→ Description of the task
For each line of the data below that includes the string "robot", count one, and answer with the sum only.

Dataset excerpts:

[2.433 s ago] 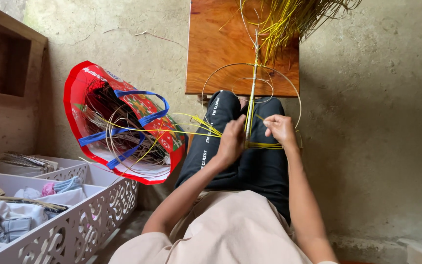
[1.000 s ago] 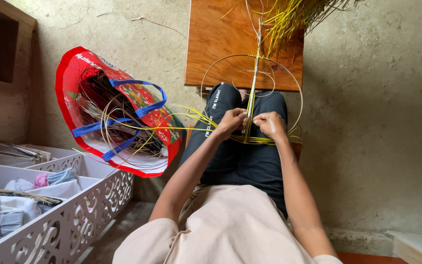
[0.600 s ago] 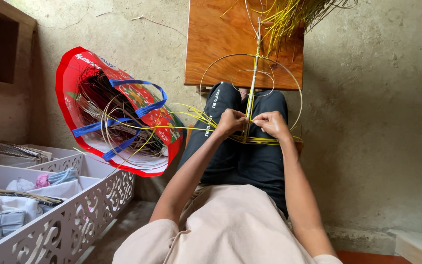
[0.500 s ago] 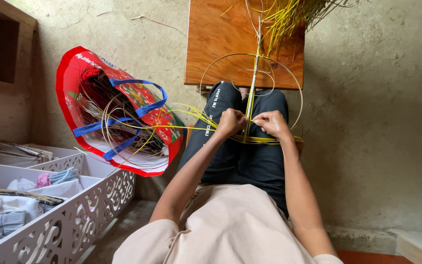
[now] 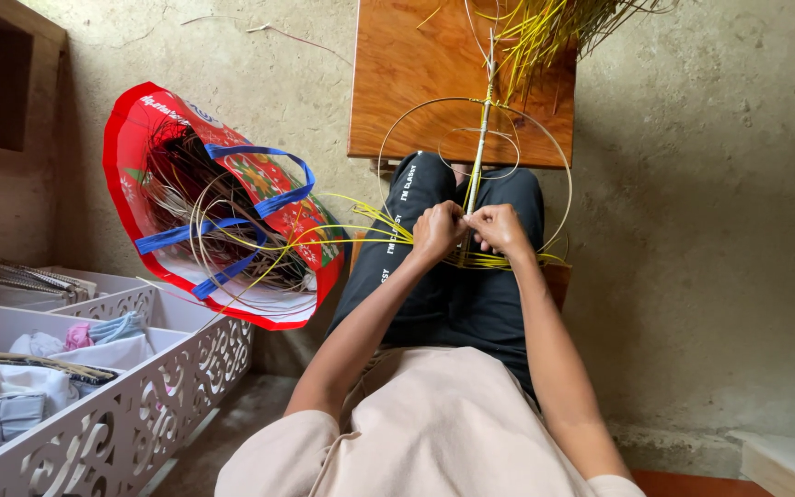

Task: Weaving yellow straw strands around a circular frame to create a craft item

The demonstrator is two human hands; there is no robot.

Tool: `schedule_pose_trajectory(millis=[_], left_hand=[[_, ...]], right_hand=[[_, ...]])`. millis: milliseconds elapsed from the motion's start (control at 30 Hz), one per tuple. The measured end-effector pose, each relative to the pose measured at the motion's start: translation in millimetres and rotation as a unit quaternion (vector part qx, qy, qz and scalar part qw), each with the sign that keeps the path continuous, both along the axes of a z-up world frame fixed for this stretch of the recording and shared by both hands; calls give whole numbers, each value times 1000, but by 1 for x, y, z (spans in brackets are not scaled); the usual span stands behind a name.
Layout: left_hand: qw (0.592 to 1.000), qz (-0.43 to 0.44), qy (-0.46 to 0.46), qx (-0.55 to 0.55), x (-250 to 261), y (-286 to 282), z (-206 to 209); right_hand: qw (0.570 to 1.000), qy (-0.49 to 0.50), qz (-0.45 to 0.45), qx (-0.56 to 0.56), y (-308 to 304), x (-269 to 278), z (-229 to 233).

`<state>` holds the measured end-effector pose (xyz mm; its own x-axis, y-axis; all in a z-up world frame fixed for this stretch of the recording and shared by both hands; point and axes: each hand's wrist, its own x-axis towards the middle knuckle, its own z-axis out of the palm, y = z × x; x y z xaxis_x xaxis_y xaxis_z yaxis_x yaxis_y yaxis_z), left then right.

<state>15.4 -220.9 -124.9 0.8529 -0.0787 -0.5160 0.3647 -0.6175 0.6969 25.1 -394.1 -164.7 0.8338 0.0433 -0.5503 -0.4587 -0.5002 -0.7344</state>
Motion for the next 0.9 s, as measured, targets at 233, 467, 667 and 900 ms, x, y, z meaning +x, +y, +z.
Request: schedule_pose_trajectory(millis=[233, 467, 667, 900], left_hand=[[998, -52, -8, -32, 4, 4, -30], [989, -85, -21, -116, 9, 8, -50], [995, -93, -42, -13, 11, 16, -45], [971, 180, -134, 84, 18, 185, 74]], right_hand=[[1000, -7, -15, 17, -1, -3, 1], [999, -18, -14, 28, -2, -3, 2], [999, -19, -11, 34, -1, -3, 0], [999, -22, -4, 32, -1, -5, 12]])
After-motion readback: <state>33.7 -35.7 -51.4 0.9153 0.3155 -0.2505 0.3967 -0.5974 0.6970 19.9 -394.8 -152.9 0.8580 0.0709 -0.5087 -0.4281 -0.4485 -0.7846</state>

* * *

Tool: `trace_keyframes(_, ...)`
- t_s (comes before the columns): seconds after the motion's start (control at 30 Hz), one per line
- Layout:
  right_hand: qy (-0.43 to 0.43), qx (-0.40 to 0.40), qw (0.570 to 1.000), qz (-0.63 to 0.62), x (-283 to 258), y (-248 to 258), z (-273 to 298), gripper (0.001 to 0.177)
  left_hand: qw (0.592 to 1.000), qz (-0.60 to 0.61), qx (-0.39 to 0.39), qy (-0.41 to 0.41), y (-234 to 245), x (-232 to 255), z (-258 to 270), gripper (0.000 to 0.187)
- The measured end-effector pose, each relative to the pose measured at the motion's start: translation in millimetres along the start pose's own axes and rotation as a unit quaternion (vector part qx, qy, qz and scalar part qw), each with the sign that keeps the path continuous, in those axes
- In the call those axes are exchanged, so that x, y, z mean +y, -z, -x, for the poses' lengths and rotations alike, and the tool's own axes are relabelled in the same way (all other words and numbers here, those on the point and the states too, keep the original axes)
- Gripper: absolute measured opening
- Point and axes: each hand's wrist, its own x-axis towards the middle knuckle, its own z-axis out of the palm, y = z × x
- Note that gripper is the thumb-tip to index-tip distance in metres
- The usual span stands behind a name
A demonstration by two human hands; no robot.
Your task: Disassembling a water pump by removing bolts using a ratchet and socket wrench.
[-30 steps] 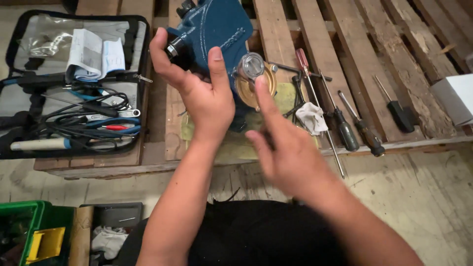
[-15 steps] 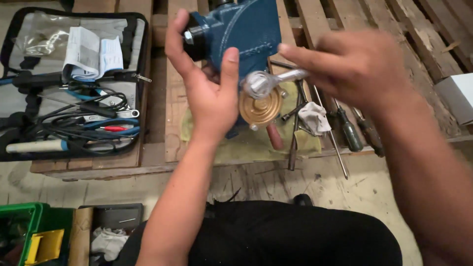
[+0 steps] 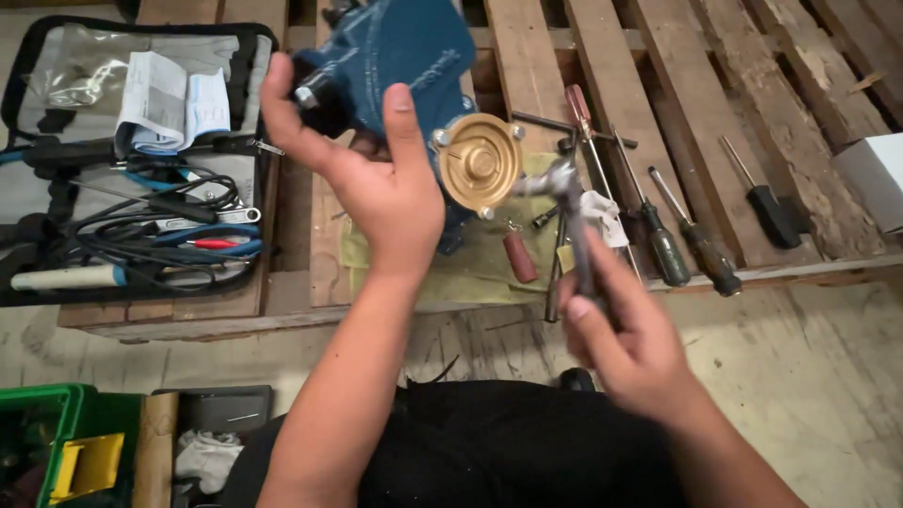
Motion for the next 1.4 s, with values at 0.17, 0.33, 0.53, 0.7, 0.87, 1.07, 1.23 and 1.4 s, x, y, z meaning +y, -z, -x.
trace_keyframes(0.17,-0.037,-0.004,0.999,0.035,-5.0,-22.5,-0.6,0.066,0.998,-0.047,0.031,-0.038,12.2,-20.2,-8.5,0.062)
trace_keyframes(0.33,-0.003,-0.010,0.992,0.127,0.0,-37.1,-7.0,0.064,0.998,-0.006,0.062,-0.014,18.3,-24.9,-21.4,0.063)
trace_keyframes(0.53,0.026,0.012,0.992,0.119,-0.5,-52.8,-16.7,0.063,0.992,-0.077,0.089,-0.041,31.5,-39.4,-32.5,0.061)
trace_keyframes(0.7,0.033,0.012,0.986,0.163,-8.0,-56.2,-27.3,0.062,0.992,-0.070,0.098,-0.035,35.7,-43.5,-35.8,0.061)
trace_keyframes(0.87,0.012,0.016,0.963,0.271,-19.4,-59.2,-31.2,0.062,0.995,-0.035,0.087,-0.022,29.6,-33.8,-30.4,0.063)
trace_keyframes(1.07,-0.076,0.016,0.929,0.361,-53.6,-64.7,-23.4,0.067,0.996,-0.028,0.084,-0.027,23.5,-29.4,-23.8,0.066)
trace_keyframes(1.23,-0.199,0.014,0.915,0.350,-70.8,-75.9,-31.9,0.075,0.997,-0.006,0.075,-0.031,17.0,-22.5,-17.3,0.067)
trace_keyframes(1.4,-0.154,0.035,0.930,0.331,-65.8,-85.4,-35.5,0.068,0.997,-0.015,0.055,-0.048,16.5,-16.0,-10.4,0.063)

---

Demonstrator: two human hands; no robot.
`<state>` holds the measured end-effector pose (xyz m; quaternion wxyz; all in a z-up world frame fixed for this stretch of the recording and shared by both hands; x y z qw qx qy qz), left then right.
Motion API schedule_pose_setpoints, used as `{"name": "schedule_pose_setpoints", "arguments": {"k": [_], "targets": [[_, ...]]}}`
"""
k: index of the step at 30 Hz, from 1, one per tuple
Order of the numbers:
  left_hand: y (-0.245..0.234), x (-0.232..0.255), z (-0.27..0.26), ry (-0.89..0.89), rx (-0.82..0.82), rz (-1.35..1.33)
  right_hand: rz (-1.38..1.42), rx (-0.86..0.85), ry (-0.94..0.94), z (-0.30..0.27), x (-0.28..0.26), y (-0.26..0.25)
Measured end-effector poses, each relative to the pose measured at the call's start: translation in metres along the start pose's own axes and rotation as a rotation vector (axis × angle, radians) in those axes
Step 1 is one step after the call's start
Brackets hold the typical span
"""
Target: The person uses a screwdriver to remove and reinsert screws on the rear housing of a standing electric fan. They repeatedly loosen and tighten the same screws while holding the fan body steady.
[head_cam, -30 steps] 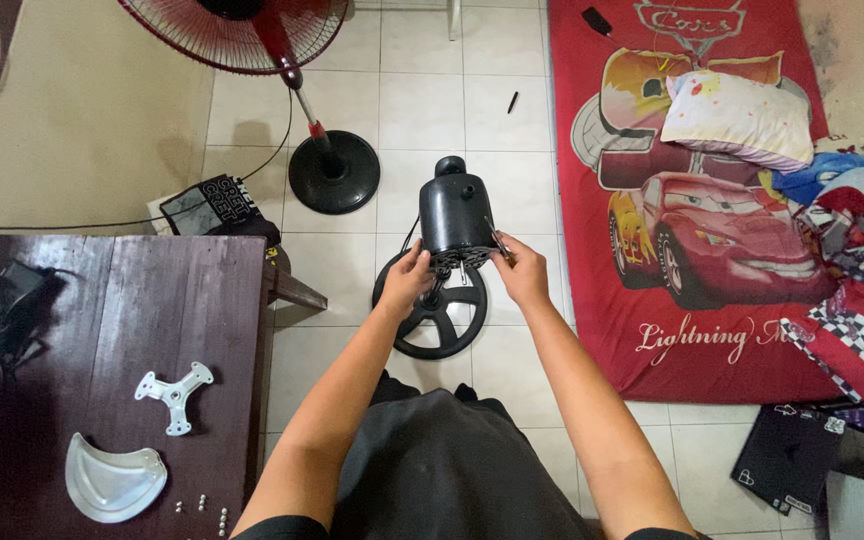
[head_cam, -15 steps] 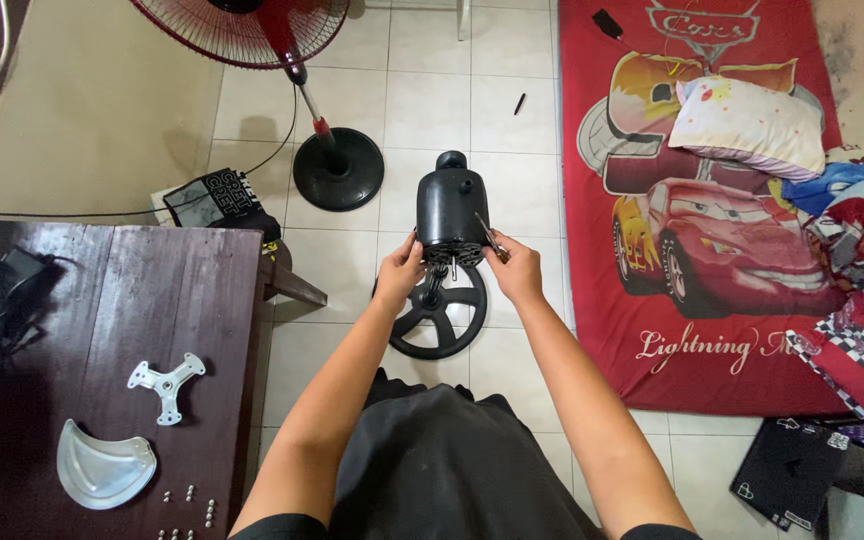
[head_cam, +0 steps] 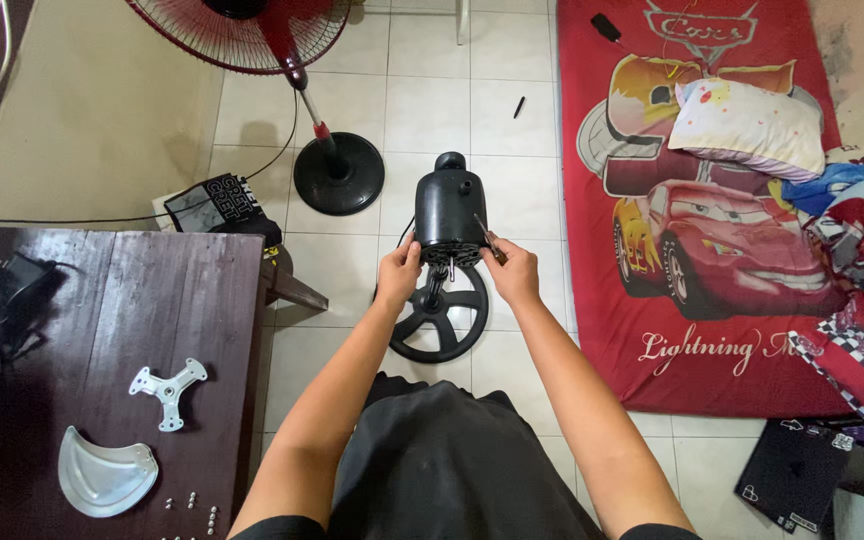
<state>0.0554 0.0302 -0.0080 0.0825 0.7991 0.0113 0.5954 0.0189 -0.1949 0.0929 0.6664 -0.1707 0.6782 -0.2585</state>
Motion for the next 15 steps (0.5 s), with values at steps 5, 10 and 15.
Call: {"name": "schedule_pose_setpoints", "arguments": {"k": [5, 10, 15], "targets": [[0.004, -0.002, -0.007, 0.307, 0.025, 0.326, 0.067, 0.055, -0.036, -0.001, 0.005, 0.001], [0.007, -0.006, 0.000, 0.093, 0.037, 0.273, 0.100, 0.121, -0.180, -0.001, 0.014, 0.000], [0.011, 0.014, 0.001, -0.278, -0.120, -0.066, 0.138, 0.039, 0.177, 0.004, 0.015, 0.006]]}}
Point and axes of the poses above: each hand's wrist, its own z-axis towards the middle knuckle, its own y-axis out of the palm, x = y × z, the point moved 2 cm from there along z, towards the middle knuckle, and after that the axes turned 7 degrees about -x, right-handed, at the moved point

→ Worked solution
3